Use lazy/dynamic imports and you will see it drop .

TudorAndrei 4 days ago | parent | prev | next [-]

Are you comparing the startup time of an interpreted language with the startup time of a compiled language? or you mean that `time python hello.py` > `( time gcc -O2 -o hello hello.c ) && ( time ./hello )` ?

randomtoast 4 days ago | parent | next [-]
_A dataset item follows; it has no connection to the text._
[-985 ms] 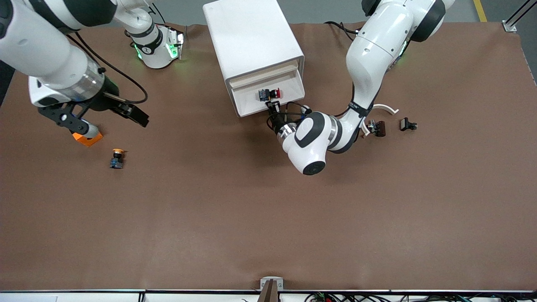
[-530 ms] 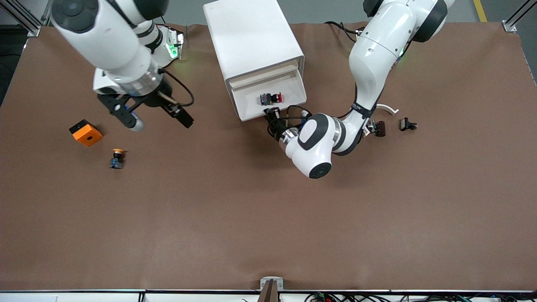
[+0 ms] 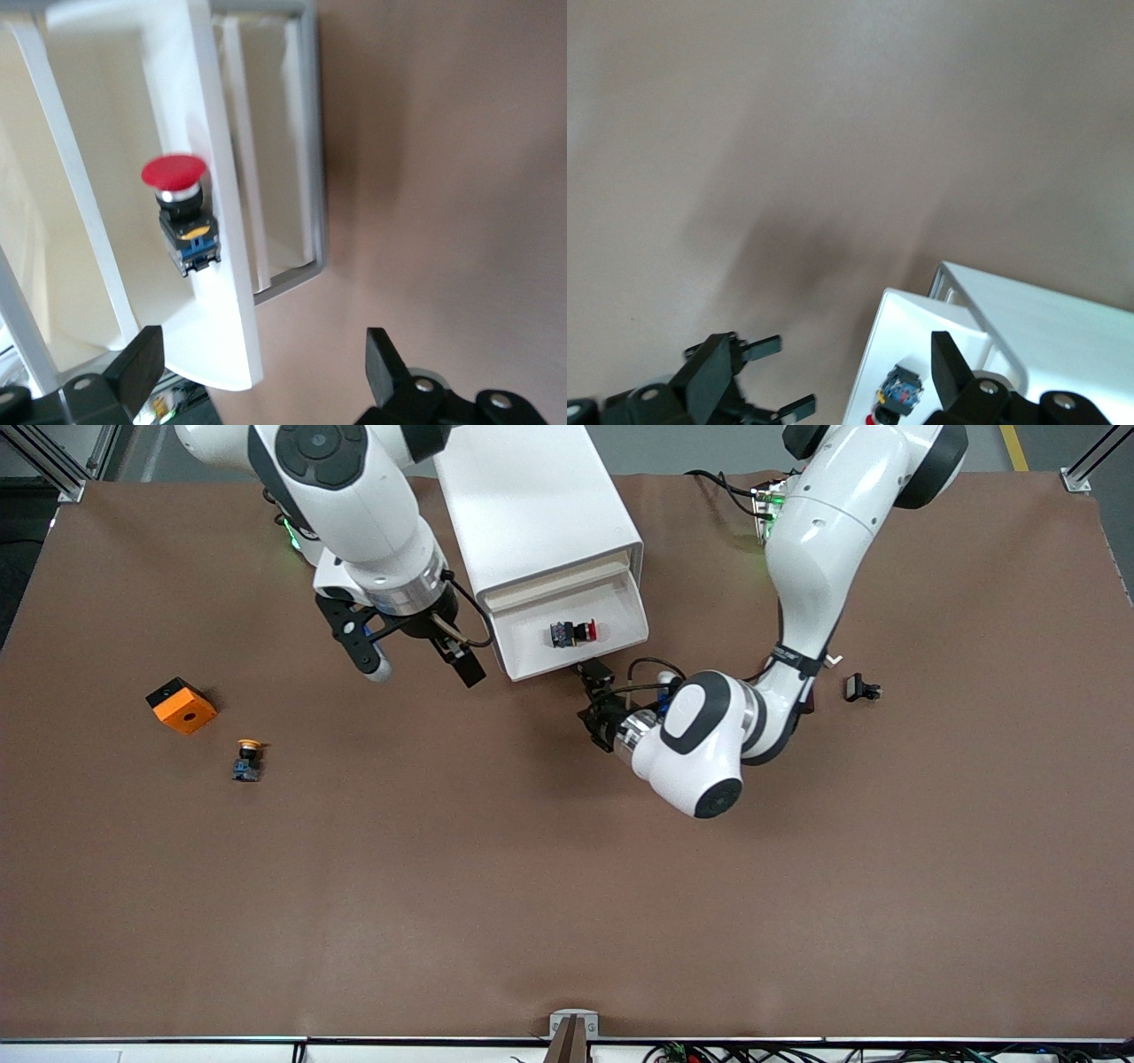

I'm referring to the startup time as benchmarked in the following manner: https://github.com/bdrung/startup-time

maccard 4 days ago | parent | prev [-]

Here's the thing - I don't really care if its' because the interpreter has to start up, or there's a remote http call, or we scan the disks for integrity - the end user experience on every run is slower.

rcarmo 4 days ago | parent | prev | next [-]

You can run .pyc stuff “directly” with some creativity, and there are some tools to pack “executables” that are just chunked blobs of bytecode.

baq 4 days ago | parent | prev | next [-]

it depends somewhat on what you import, too. some people would sell their grandmothers to get below 1s when you start importing numpys and scikits.

zbentley 4 days ago | parent [-]

The upcoming lazy import system may help with startup time…but if the underlying issue wasn’t “Python startup is slow” but rather “a specific program imports modules that take a long time to low”, it’ll only shift the time consumption to runtime.

kortex 3 days ago | parent [-]

That's totally fine, because many CLI tools are organized like `mytool subcommand --params=a,b...`, and breaking out those subcommands into their own modules and lazy loading everything (which good CLI tools already know to do) means unused code never gets imported.

You can already lazy import in python, but the new system makes the syntax sweeter and avoids having to have in-function `import module` calls, which some linters complain about.

dilawar 4 days ago | parent | prev [-]

Reminds me of mercurial cvs!!

yegle 4 days ago | parent [-]

Yes it's bad enough that there's a chg to (barely) improve the command laten y.

(Side note this is why jj is awesome. A `jj log` is almost as fast as `ls`).